**COLLECTED DATA**
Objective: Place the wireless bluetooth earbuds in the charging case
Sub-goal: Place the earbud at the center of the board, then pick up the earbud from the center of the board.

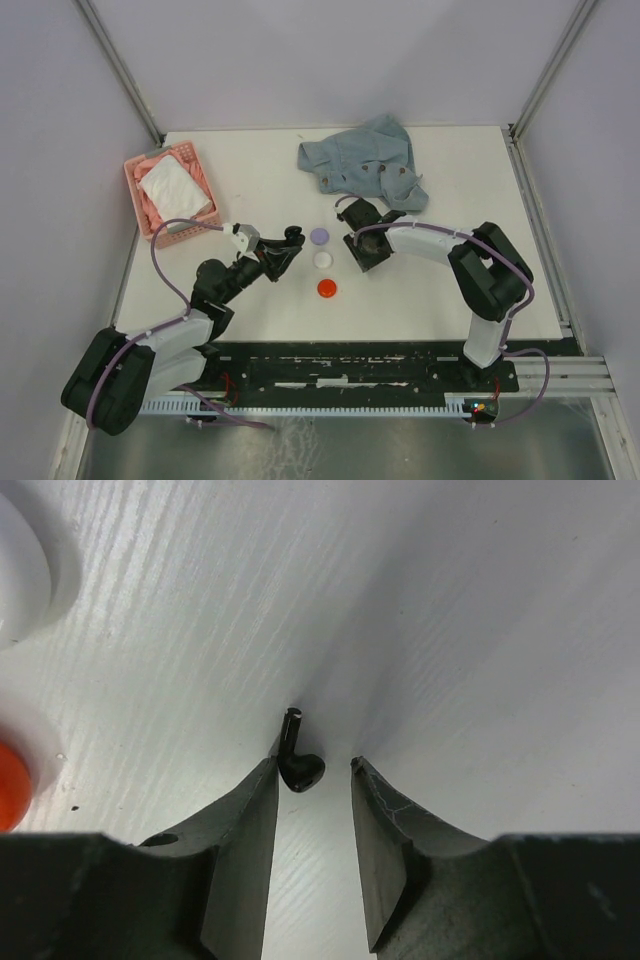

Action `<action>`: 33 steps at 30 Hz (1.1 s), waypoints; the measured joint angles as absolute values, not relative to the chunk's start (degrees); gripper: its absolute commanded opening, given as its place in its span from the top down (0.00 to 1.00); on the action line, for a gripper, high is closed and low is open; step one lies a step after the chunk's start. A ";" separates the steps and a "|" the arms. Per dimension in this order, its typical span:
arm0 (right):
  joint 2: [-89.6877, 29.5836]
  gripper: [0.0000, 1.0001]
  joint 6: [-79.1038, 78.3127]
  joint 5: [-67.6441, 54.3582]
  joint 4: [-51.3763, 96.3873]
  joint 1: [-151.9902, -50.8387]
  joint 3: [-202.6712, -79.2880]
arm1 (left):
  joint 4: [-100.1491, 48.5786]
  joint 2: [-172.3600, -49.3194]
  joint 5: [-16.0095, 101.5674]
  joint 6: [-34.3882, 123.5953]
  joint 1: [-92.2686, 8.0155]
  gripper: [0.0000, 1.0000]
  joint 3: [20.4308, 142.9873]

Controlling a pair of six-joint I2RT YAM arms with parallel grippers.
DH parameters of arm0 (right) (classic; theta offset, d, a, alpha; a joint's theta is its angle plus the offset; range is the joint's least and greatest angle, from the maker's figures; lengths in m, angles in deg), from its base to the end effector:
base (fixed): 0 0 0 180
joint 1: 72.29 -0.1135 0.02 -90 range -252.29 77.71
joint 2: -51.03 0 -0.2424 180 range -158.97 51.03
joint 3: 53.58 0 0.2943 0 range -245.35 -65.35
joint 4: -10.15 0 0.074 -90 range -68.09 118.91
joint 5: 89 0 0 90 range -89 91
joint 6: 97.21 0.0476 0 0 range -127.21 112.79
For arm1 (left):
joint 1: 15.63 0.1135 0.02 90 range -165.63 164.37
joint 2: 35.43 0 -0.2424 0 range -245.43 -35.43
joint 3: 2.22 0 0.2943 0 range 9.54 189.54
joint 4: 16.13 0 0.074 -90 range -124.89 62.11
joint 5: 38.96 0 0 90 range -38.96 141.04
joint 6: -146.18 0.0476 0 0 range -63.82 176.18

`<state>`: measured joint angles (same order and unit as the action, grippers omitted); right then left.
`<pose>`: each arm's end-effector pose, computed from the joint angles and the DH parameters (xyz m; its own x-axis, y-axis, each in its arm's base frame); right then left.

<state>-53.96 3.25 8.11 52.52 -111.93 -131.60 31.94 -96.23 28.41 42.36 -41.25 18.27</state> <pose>0.3024 0.2428 0.1007 -0.8174 -0.4432 -0.3680 -0.4587 0.8872 -0.0498 0.2112 -0.1216 0.1506 -0.0592 -0.2161 -0.9746 0.7505 0.6341 -0.1862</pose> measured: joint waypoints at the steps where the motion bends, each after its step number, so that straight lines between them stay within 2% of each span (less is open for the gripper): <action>1: -53.92 0.56 3.12 8.48 52.72 -111.93 -131.60 | 31.92 -96.23 28.41 42.36 -41.25 0.97 18.27; 8: -53.44 0.53 1.67 12.79 55.71 -111.64 -131.56 | 31.75 -96.23 28.39 42.36 -41.25 0.97 18.27; 22: -51.34 0.53 4.54 15.26 55.82 -105.65 -131.08 | 31.75 -96.23 28.41 42.38 -41.25 0.97 18.27; 33: -43.51 0.55 22.02 11.98 52.89 -105.74 -128.61 | 31.75 -96.23 27.99 42.38 -41.25 0.97 18.27</action>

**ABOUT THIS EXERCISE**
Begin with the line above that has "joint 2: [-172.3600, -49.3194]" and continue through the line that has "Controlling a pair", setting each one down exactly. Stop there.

**EXPECTED ANSWER**
  joint 2: [-172.3600, -49.3194]
  joint 5: [-16.0095, 101.5674]
  joint 6: [-34.3882, 123.5953]
  joint 1: [-92.2686, 8.0155]
  gripper: [0.0000, 1.0000]
  joint 3: [20.4308, 142.9873]

Controlling a pair of six-joint I2RT YAM arms with parallel grippers.

Nothing else is required to complete the exercise.